• [Task prompt]: Skip pictures in the listing below; copy exactly the lines from the one with "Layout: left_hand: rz" through the one with "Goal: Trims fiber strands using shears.", inclusive.

• [Data provided]:

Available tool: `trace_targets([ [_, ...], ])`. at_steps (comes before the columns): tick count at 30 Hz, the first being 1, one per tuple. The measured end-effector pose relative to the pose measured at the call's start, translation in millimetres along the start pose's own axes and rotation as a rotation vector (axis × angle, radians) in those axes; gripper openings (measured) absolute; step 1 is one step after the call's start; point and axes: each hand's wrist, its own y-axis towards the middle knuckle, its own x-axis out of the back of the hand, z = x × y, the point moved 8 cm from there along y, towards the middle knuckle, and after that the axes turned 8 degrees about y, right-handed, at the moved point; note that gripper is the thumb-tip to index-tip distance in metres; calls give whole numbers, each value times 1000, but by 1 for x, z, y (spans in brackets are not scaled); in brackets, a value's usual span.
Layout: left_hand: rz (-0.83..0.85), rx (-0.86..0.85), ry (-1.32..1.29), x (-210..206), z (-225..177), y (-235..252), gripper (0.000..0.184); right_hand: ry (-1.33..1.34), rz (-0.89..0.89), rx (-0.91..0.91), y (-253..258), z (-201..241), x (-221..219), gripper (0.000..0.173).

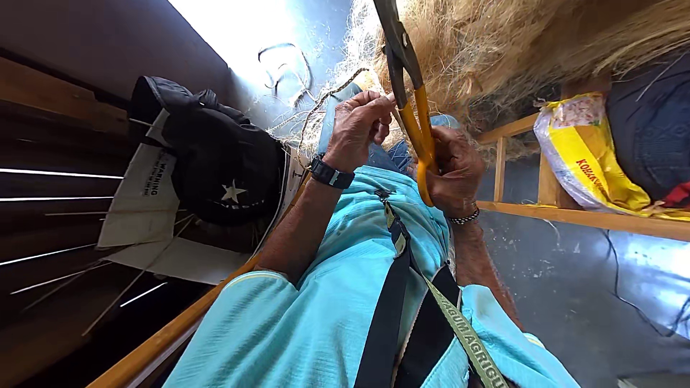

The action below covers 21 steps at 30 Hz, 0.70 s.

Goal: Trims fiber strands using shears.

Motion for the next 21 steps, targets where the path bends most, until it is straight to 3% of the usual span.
trace_targets([
  [4,223,-45,-31,-8,2,-3,18,130,19,-53,-1,-3,-2,65],
  [7,282,-66,-73,-14,8,-12,19,248,18,-90,0,-4,1,66],
  [13,190,-41,-216,-12,12,-9,19,332,55,-163,-2,-15,8,59],
  [21,-8,-109,-117,12,0,8,18,489,-1,-105,-1,-10,36,58],
])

• [Response box]:
Layout: left_hand: rz (-0.83..0.85), rx (-0.86..0.85), ry (-1.32..1.29), x (-210..206), z (-225..177), y (-235..252), gripper (0.000..0.184); right_hand: ry (-1.33..1.34), rz (-0.89..0.89), rx (-0.91..0.91), y (-253..258), z (-201..241), x (-221..219), gripper (0.000..0.173).


The action below covers 21 steps at 30 Hz, 0.70 s.

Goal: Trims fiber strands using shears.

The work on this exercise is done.